● **WORK INSTRUCTIONS**:
How many lines in these records hold the string "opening"? Reply with the number alone.

Records excerpted from a collection:
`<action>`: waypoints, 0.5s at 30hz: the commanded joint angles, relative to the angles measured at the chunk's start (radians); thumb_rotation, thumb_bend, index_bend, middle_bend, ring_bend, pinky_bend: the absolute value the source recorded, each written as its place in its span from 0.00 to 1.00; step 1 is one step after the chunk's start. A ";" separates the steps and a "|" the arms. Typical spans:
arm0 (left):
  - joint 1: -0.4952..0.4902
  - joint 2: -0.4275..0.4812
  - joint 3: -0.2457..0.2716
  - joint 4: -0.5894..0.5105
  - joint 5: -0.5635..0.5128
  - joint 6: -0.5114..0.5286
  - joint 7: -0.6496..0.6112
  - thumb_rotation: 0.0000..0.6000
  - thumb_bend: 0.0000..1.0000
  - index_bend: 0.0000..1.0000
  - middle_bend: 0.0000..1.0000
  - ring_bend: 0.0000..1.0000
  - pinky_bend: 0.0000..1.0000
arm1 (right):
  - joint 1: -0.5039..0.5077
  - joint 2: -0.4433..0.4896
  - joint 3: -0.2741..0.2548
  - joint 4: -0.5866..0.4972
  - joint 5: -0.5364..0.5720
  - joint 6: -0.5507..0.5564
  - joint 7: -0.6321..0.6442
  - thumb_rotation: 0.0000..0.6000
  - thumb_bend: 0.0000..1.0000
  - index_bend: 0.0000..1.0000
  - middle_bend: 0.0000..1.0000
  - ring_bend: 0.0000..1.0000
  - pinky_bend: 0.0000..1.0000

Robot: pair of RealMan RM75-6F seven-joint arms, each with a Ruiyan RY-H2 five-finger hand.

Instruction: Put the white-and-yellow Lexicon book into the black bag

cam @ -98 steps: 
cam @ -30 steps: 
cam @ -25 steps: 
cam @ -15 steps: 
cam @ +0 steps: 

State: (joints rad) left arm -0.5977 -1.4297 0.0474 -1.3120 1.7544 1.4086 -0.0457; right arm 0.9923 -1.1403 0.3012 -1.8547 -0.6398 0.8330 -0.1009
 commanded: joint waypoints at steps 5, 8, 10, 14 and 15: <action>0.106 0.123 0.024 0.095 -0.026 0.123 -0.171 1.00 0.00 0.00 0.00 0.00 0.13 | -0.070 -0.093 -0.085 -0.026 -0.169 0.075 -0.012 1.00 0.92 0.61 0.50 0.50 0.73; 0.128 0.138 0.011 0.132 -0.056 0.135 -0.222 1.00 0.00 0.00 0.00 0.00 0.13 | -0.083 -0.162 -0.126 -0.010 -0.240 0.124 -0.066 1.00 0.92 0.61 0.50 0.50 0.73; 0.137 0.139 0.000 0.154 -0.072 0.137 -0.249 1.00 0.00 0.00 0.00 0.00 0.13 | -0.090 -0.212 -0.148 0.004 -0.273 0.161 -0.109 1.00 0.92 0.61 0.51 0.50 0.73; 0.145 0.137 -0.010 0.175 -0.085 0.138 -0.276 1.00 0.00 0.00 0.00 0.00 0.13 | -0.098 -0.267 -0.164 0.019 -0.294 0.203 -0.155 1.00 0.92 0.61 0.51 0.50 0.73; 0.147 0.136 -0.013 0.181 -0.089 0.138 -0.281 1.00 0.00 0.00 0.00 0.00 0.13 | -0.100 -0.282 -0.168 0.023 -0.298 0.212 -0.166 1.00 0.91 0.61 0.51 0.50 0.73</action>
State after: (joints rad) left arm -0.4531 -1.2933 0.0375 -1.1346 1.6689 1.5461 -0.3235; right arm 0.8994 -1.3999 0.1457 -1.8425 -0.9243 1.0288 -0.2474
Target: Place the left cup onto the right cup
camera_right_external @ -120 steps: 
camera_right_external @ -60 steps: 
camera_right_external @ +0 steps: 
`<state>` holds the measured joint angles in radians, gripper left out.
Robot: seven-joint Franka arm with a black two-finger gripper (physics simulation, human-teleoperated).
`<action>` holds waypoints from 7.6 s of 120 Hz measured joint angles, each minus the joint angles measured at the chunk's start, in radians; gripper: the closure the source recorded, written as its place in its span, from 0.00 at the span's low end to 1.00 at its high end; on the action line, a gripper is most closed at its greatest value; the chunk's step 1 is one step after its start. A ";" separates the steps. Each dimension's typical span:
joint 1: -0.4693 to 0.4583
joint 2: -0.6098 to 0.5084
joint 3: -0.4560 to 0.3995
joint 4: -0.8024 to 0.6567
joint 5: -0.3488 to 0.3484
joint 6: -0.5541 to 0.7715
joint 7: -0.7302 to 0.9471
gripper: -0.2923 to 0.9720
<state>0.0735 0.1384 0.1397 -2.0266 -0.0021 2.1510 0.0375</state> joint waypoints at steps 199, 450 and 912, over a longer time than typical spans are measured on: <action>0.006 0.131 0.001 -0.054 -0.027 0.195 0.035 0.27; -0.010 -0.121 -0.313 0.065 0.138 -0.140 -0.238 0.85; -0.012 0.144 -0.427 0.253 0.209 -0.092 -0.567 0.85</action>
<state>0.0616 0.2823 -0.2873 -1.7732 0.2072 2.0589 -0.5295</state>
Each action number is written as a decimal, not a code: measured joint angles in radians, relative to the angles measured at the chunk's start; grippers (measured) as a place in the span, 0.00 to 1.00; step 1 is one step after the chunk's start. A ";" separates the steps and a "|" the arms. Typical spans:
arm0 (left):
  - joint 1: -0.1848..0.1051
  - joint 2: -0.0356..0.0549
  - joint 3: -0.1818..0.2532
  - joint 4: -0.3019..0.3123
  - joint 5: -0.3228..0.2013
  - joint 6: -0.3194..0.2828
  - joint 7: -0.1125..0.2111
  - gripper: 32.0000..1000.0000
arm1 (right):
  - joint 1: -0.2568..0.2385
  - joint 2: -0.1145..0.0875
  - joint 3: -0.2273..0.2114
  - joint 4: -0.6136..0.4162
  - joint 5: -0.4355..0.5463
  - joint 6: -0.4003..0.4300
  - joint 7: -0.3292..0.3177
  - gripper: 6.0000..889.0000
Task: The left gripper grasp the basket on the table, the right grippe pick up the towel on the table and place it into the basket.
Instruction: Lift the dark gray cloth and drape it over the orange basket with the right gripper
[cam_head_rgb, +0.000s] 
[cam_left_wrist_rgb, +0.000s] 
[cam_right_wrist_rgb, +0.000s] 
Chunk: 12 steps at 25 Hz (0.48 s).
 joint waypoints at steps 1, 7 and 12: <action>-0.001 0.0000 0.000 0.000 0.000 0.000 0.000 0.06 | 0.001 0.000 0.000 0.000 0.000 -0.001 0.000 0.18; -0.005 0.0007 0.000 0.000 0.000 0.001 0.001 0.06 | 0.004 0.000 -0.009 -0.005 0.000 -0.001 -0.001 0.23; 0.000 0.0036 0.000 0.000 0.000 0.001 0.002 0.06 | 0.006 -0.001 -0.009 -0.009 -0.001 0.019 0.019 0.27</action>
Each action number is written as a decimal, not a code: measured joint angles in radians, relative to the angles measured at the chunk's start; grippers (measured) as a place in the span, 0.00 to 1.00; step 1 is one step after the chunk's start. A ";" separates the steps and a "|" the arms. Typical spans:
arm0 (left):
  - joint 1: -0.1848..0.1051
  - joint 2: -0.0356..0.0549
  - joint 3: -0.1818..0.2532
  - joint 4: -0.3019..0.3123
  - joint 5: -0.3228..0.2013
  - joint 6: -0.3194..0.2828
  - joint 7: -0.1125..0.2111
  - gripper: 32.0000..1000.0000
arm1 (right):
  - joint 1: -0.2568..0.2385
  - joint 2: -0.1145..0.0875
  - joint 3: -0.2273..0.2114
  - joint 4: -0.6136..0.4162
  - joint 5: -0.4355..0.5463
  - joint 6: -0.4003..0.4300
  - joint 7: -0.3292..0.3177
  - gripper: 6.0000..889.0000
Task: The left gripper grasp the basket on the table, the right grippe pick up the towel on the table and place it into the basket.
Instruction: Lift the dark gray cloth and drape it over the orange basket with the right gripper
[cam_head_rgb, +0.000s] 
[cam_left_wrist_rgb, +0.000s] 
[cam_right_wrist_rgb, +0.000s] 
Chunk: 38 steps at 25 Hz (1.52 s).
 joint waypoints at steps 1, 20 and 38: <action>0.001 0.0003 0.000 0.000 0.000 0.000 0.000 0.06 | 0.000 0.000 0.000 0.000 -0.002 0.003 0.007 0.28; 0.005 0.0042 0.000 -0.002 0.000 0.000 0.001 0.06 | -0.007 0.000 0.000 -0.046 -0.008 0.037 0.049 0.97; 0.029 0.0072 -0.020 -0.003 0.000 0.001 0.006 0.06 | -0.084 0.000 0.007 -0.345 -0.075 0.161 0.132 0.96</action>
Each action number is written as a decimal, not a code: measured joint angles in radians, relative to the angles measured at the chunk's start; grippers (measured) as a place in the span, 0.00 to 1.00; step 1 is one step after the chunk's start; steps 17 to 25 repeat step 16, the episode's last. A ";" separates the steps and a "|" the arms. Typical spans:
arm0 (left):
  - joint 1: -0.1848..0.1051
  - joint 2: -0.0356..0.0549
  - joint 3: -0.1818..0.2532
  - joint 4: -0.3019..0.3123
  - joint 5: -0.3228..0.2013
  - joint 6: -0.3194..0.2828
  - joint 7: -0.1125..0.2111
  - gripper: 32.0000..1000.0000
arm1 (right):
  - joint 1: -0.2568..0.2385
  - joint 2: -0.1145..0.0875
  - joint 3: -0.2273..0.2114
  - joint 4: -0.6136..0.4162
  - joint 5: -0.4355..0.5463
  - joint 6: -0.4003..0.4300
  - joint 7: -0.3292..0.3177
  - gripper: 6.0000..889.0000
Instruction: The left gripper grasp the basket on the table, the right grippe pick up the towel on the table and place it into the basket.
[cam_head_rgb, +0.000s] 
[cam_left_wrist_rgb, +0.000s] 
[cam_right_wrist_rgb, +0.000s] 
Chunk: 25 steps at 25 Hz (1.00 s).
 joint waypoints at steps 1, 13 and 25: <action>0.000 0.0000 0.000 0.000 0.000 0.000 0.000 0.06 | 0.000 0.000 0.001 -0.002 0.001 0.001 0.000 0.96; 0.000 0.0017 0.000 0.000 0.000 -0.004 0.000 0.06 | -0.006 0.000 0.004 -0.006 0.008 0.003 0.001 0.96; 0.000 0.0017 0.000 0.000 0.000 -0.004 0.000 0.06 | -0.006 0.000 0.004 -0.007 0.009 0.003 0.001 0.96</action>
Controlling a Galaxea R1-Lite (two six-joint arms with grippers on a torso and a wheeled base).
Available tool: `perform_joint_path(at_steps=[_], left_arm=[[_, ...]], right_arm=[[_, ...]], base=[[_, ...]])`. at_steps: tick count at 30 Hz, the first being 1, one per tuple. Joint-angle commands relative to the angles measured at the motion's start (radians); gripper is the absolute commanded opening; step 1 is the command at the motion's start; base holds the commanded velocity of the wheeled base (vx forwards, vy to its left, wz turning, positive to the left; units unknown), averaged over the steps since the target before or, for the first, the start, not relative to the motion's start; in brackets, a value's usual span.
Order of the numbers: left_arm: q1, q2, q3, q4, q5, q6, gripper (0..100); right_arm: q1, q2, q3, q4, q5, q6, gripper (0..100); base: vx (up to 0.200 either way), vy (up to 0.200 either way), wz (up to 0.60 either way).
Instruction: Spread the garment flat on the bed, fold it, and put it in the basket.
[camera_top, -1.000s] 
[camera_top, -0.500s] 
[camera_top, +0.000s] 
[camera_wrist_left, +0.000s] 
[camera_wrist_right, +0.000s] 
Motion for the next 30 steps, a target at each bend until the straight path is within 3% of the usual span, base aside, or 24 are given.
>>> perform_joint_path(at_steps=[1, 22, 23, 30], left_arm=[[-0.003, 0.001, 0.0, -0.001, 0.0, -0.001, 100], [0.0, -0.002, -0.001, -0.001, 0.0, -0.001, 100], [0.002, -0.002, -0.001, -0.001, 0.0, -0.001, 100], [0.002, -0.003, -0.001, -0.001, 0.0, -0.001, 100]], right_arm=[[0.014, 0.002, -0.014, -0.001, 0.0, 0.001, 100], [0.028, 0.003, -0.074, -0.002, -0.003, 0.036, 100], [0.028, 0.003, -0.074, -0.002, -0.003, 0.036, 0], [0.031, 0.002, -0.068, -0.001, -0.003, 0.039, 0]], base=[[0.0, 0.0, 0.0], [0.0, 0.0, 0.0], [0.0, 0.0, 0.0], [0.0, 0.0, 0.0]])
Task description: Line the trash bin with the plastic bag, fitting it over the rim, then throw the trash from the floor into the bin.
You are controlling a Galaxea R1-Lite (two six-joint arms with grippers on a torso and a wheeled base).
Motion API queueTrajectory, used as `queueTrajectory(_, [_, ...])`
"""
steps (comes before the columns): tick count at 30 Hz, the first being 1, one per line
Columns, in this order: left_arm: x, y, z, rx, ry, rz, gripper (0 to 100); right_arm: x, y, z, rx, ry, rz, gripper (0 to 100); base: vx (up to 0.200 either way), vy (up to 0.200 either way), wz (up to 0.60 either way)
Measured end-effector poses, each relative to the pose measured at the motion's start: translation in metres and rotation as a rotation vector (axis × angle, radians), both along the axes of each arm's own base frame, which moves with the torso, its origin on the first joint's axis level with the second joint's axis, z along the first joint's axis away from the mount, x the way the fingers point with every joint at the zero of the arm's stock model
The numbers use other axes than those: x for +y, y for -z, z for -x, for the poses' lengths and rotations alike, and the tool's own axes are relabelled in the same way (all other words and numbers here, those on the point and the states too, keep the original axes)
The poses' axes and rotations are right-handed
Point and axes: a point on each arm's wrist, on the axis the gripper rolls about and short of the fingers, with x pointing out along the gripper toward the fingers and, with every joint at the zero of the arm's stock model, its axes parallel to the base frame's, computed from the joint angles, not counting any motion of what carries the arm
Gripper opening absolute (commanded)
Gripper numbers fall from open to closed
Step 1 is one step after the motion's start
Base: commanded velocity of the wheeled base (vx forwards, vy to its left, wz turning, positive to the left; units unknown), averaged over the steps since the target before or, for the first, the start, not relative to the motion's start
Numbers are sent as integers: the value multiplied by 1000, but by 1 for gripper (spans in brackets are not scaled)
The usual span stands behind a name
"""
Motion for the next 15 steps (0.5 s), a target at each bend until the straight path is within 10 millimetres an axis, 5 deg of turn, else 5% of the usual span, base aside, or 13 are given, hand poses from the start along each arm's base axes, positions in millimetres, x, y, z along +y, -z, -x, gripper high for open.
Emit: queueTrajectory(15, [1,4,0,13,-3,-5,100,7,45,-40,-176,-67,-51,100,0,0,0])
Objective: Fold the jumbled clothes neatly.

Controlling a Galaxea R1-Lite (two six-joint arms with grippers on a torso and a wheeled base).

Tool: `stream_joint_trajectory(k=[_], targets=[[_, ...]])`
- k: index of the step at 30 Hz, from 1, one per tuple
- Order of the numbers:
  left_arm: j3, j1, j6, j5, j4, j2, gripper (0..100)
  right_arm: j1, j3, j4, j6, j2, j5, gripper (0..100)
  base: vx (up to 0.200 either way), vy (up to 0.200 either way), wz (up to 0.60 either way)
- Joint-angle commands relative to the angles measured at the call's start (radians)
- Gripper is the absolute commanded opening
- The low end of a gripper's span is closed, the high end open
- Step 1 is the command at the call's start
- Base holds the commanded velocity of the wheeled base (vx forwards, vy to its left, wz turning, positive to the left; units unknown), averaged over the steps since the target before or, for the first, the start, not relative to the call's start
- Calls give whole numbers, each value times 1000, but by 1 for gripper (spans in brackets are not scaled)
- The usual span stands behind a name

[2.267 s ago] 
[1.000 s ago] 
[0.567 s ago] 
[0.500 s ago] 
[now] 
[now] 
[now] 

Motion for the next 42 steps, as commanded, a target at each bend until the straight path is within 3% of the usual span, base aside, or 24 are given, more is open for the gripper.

● **WRITTEN ANSWER**:
3